Looking at the records below, please work out how many lines contain the word "with" and give the number alone.

╭─ Data for the task

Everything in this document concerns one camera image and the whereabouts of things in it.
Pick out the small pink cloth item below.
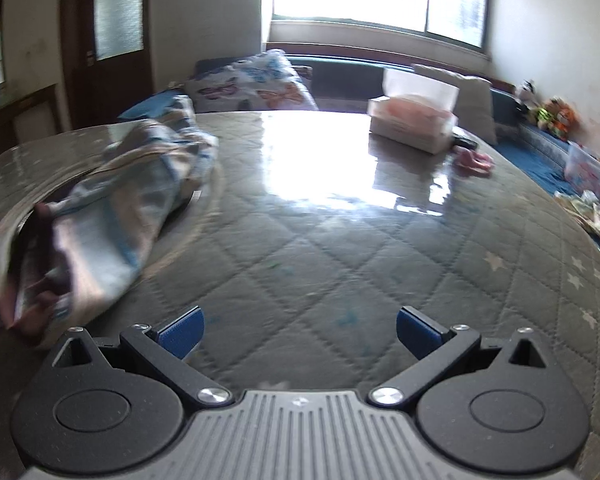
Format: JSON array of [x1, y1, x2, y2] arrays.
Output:
[[452, 147, 496, 178]]

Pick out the black remote control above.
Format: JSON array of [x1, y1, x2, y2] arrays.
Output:
[[451, 129, 479, 151]]

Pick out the pale patterned cloth pile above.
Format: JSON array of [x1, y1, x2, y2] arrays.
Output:
[[554, 189, 600, 253]]

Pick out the wooden door with frosted glass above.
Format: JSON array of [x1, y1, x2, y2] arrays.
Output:
[[60, 0, 156, 131]]

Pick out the clear plastic tissue box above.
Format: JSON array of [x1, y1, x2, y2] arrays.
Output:
[[367, 67, 461, 155]]

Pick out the colourful plush toy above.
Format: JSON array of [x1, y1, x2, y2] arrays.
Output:
[[535, 97, 580, 141]]

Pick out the black white plush toy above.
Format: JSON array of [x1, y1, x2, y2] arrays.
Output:
[[514, 79, 540, 113]]

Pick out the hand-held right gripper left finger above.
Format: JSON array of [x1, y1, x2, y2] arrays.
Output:
[[44, 306, 233, 407]]

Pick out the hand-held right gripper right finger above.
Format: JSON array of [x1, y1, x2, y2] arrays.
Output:
[[369, 305, 561, 407]]

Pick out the grey quilted star mattress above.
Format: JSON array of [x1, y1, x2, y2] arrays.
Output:
[[0, 110, 600, 480]]

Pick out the light blue patterned garment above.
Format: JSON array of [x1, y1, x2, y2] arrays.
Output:
[[0, 94, 221, 351]]

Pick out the clear plastic storage box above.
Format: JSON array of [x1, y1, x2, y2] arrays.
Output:
[[562, 141, 600, 198]]

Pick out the white pillow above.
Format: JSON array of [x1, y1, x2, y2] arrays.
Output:
[[411, 62, 499, 145]]

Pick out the butterfly print pillow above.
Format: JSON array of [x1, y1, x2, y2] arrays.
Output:
[[184, 49, 321, 113]]

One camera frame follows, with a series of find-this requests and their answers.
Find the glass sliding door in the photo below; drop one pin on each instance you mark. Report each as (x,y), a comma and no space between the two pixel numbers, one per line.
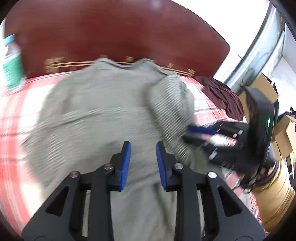
(259,46)

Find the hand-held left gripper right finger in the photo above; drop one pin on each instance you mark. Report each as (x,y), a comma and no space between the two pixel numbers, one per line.
(161,166)

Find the red plaid blanket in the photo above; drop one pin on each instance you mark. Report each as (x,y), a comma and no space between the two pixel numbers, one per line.
(13,129)

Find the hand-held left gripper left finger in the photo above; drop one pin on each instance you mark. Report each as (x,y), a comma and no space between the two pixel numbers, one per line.
(126,162)

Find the grey striped shirt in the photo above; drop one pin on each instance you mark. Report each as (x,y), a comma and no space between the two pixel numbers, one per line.
(97,111)

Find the brown cardboard box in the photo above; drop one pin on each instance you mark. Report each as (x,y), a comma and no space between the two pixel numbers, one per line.
(264,82)
(285,136)

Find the dark brown wooden headboard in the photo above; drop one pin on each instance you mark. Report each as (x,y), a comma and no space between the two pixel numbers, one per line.
(115,30)

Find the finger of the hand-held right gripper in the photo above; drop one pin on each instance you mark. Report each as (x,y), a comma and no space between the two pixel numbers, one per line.
(201,130)
(226,153)

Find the maroon garment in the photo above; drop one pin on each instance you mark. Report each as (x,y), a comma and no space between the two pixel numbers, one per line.
(219,92)

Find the clear plastic water bottle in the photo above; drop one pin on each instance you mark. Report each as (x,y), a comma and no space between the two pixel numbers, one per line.
(12,67)

╰─

__Output for this task__
2